One of my friends threw interesting scenario in the air, would it be in the realm of possibilities that RTG will be spun off as a separate company, from which AMD owns majority and Intel minority, for example 51/49? It could give RTG enormous possibilities on the budget side, possibly access to better manufacturing process, which would benefit both AMD and Intel?
One of the things that comes up in a joint venture like this would be that when the JV starts asking for resources such as capital calls, or the accounts go over owner contributions over time, is how sustainable the current split is.
AMD faced this with its Globalfoundries spinoff and split ownership with ATIC.
As long as the specter of tripping some of the last covenants of the prior cross-licensing agreements with Intel remained, AMD had to maintain at least some semblance of control.
However, capital calls for GF inevitably diluted AMD's share since it couldn't contribute on the level of Abu Dhabi's investment fund.
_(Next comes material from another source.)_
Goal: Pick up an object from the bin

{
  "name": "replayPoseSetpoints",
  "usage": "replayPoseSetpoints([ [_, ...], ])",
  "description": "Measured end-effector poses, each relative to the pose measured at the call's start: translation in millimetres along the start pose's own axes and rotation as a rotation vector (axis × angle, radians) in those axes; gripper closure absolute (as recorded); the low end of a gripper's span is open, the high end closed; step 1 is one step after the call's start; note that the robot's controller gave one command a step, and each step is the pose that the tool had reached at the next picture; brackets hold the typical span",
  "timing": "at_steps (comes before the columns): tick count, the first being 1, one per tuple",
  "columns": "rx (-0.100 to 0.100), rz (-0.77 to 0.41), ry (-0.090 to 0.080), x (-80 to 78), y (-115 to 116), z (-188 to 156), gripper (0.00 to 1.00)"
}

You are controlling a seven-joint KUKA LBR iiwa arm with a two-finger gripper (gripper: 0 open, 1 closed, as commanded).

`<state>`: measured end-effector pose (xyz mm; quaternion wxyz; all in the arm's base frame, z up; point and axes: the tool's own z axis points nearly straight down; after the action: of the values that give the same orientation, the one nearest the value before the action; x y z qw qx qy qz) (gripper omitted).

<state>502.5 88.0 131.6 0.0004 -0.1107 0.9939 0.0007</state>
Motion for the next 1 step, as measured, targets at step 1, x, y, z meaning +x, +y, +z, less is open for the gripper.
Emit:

AMD made it clear they would be looking for ways to divest the remainder of their holding, and once an agreement with Intel was made the final sliver was sold off.
A joint venture has an AMD with historically limited investment as the controlling party, and then an Intel whose partnership provides the enormous budget and manufacturing contributions?
How long would AMD's inferior investment keep it in control, or why would Intel agree to give all those things if while AMD coasts by calling all the shots?
We lost around 50-60% of one of our R&D tech product team to another tech company collaborating with us when the senior lead engineer jumped to them and then targetted others involved in the development, they went from having nothing to 3 years later a product that competed moderately well to another 2 years after that being a serious competitive headache; this was an incredibly complex technology to develop from scratch - cannot say much more than this otherwise would start to become too specific.
They managed this without breaking their IP/trade secret related obligations as well.
The key is who Raja will target, which may also include specific engineers within Nvidia and other companies as well.
Working on a new fresh project with high levels of resourcing and under someone like Raja will appeal to quite a few; look how Jim Keller prefers to operate and move around for the project interest.
Of course anyone joining will need to weigh up the history of Intel-the current CEO and commitment to such a project/division like some in this thread mentioned.
And will Xeon Phi (and associated team) in the shorter term also end up under new division/Raja or at least overlap/work with them.
One related event was AMD's loss of most of its Jaguar team, with a similar sequence. The other party was mostly Samsung, although as a competitive headache I'm not sure it's threatened AMD directly yet.
It did mean that AMD's decision to focus its efforts on one CPU design was not just a decision based on outside factors, as the choice to do otherwise was effectively removed.
Anyway, I think, that Eric Demers should never leave AMD. I'm also convinced, that neither Demers nor Koduri are responsible for current situation. What we see is a result of decreased budget for AMD's GPU division, result of Read's administration.
Could you clarify the Demers statement? Did you mean he should have never left? I recall he went to Qualcomm in 2012.
One additional wrinkle to the blame game for Read is that there were at some rumors concerning the cutting of R&D started back with interim CEO Seifert, though Read obviously had the choice of changing things if he didn't agree.